Background and objectives: Hypersplenism is frequently seen in patients with cirrhosis. However, it is unclear why some patients with cirrhosis develop marked hypersplenism and others do not. Additionally, the implications of severe hypersplenism are unknown. Therefore, we conducted a study to evaluate the predictors and implications of severe hypersplenism in patients with cirrhosis.
Subjects and methods: All subjects with cirrhosis who were referred to Indiana University over a 53-month period for liver transplantation were studied. Severe hypersplenism was defined as platelet count < 75,000 per mm3 and/or white blood cell count < 2,000 per mm3 in the presence of splenomegaly. The outcomes of interest were development of spontaneous bacterial peritonitis (SBP), variceal bleeding, and death. Patients were observed until death, transplantation, or study closure.

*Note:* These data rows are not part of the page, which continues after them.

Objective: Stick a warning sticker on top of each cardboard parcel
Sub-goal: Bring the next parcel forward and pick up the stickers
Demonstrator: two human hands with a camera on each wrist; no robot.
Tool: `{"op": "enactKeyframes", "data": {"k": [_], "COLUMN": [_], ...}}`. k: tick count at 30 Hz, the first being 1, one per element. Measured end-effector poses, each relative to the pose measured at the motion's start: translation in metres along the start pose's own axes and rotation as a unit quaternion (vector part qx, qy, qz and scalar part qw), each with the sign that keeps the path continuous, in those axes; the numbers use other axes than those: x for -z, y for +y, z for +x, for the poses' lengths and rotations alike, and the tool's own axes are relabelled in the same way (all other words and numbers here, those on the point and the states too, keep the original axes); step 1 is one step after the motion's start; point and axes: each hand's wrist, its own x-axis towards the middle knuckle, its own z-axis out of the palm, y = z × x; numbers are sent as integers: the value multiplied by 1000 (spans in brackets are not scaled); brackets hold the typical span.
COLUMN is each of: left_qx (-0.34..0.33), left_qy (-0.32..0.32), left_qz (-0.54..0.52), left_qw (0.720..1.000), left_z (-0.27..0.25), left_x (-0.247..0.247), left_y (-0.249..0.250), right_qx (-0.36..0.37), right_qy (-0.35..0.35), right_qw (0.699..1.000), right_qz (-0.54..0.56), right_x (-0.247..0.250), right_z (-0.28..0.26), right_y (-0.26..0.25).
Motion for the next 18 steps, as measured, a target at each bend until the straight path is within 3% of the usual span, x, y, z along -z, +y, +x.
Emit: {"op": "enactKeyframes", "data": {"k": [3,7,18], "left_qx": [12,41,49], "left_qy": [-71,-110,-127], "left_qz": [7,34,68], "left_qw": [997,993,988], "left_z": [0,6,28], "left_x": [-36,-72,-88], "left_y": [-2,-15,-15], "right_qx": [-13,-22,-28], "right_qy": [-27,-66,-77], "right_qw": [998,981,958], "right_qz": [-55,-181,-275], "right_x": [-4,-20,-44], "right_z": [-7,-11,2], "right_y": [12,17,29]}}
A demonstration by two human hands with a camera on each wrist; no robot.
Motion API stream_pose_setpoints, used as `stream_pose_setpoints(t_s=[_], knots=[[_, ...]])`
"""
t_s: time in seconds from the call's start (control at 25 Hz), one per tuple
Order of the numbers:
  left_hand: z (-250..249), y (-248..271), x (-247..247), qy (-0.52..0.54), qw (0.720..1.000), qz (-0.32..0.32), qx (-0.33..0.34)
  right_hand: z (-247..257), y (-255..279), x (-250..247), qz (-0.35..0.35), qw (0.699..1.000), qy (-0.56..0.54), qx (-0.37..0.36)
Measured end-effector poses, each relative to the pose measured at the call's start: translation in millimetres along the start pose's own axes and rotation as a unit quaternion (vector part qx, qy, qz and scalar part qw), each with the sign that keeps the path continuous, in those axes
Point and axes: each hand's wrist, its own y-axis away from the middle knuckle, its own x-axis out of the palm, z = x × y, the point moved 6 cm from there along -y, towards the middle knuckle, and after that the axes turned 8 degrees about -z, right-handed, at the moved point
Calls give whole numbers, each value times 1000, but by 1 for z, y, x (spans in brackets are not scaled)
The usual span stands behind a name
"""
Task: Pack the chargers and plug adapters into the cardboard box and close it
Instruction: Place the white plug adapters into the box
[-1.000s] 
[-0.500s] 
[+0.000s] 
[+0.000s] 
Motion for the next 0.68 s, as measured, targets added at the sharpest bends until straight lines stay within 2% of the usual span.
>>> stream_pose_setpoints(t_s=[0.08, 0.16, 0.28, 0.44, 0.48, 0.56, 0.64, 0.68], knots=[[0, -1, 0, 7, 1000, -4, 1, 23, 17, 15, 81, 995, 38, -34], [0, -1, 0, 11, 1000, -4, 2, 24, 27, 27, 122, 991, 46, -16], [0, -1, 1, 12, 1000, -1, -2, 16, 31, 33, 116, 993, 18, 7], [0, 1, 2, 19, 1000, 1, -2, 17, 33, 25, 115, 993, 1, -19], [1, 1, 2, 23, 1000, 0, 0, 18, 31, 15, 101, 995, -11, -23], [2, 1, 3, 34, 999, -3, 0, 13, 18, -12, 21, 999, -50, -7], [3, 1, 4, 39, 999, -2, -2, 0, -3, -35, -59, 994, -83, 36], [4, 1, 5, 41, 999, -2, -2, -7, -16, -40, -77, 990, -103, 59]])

Results: The study group comprised 329 subjects with cirrhosis and their median follow-up time was 450 days (0.25-42 months). The prevalence of severe hypersplenism was 33%. Decompensated liver disease [odds ratio (OR), 2.0; 95% confidence interval (CI), 1.1-3.7] and a history of alcohol consumption (OR 2.3; 95% CI, 1.4-3.8) were independent predictors of severe hypersplenism. The presence of severe hypersplenism independently predicted the development of variceal bleeding [hazard ratio (HR) 4.1; 95% CI, 1.7-10], SBP (HR 8.0; 95% CI, 3.1-20.5), and death (HR 2.0; 95% CI 1.2-3.4).
Conclusions: This study suggests that severe hypersplenism is an independent risk factor for developing variceal bleeding, SBP, and death in patients with cirrhosis. If these observations are confirmed, severe hypersplenism can be considered as an indication for prophylactic measures against variceal bleeding and SBP.